I do know that the flyback in the parts chassis is good. Think I should swap them out anyway? Can anyone forsee any issues with the project as a whole, with the exception of just the usual worn out componentry?

ctc17
11-03-2011, 06:44 AM
I have seen some realy melted flys that work fine. That almost looks like a home re wax job. Give it a try

AndrewM
11-03-2011, 04:51 PM
The flyback looks ok. It has been given a very heavy layer of wax to seal all the connections to prevent arcing. I'd try it first before thinking about replacing it.

init4fun
11-03-2011, 09:21 PM
I'll have to agree with the guys who say to try it first ...... In our human world , as we're all painfully aware , looks really DO matter , , but to electrons , a good path is just as good no matter HOW ugly the surroundings :D

Great job with the perfboard on those capacators , , I'll be borrowing that smart idea for my next recap ........

Eric H
11-03-2011, 10:47 PM
I think the yellow wax is factory, first because the tire looks perfect, second it couldn't contain that much wax in the first place, last it would have dripped down onto the cabinet, not all over the board like that.

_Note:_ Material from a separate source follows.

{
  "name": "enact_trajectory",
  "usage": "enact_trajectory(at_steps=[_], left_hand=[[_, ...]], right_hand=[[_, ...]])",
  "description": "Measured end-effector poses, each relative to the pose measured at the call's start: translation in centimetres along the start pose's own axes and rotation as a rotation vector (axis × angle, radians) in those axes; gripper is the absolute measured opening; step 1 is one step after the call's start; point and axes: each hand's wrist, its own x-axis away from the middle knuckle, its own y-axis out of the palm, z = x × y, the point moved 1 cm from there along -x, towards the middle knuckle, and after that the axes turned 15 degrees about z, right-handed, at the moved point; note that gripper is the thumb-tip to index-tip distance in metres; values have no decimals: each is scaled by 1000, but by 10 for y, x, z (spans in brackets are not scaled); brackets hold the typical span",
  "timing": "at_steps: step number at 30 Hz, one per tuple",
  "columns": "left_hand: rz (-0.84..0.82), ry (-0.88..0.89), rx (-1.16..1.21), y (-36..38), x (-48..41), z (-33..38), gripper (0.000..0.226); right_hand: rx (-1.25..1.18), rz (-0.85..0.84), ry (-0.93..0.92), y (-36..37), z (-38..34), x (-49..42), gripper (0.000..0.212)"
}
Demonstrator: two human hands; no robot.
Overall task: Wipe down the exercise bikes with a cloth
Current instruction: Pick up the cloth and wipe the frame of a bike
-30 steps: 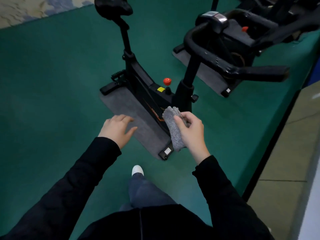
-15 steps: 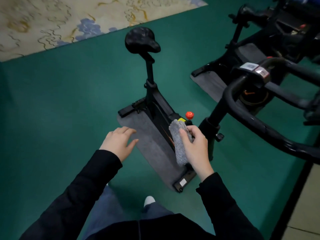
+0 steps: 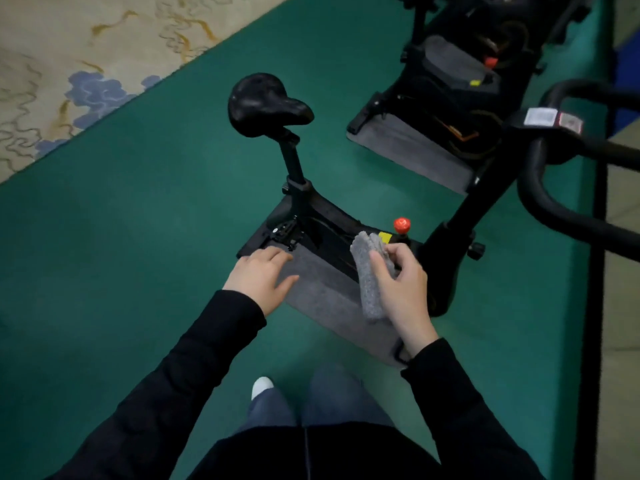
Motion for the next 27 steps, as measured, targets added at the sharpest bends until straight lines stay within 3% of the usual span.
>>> enact_trajectory(at_steps=[9, 14, 22, 27], left_hand=[[-153, 234, 93, 26, -79, 11, 50], [-208, 340, 17, 38, -132, 22, 59], [-184, 435, 73, 40, -207, 42, 57], [-217, 525, 112, 50, -243, 61, 55]], right_hand=[[60, 305, 168, -17, 18, -21, 8], [16, 439, 245, -13, 26, -62, 10], [35, 466, 162, 2, -4, -122, 5], [55, 528, 205, 0, -5, -136, 3]])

I've seen other NOS flys with wax like that covering the board, not quite so much but it was there.

Kamakiri
11-04-2011, 05:57 AM
Hm. Interesting. Well, onward and upward then! Will post more updates as work progresses :)

Username1
11-04-2011, 06:30 AM
I have seen that kind of wax job on a magnavox, but the wax was black, and if it melted from the transformer to the board it would have had to move horizontal so it was factory, and it was our family set so I know it was original.

M3-SRT8
11-04-2011, 08:16 AM
Very clever with the perf boards. I used it on some of the 'lytics replaced on the very first TV resto I did, a 630TS. After that, I pretty much went the restuffing route. I like how neat yours looks. You did a nice job...:smoke:

Kamakiri
11-04-2011, 08:21 AM
If I was redoing something like a CT100, I probably would have went with an under-chassis mount somehow. This set, while being in very nice shape, isn't something rare or historically significant that I feel that I'd need to keep a dead stock factory look. My goal here is to build a set that will last until after the apocalypse, so that in hundreds of years when insects rule the Earth, they can tune in to some programs, provided they grow the proper opposable thumbs.

No, not really, but it sounded cool :D . I just want to build this set to last. I had thought of replacing every resistor under the chassis as well as long as I have the thing apart, but I think that I'll just replace those that look as if they've deteriorated, and get a baseline to see where I'm at once this is done.

Kamakiri
11-04-2011, 08:56 PM
Decided to resume a little work on the set. Immediately something didn't make sense.....

I ordered the caps from Digikey off the schematic, and something looked immediately wrong. Hm, seems the set doesn't have this many. Am I missing something?

I sure was. I had the chassis model wrong. It's a TS-351. D'Oh!

So, it's back to fleabay for another sams. Meanwhile, I changed all the chassis brackets and the yoke over from the old chassis and test fit the picture tube.....

http://i44.photobucket.com/albums/f9/hondacuraworld/100_5106.jpg


I did notice that underneath that just about all of the larger resistors are cracked in half. Wonder what kind of catastrophe caused that kind of cascade failure.....

stereorob
12-06-2011, 01:28 PM
what a nightmare! maybe it got hit by lightning or something? hope you can get her glowing again. those are really neat sets.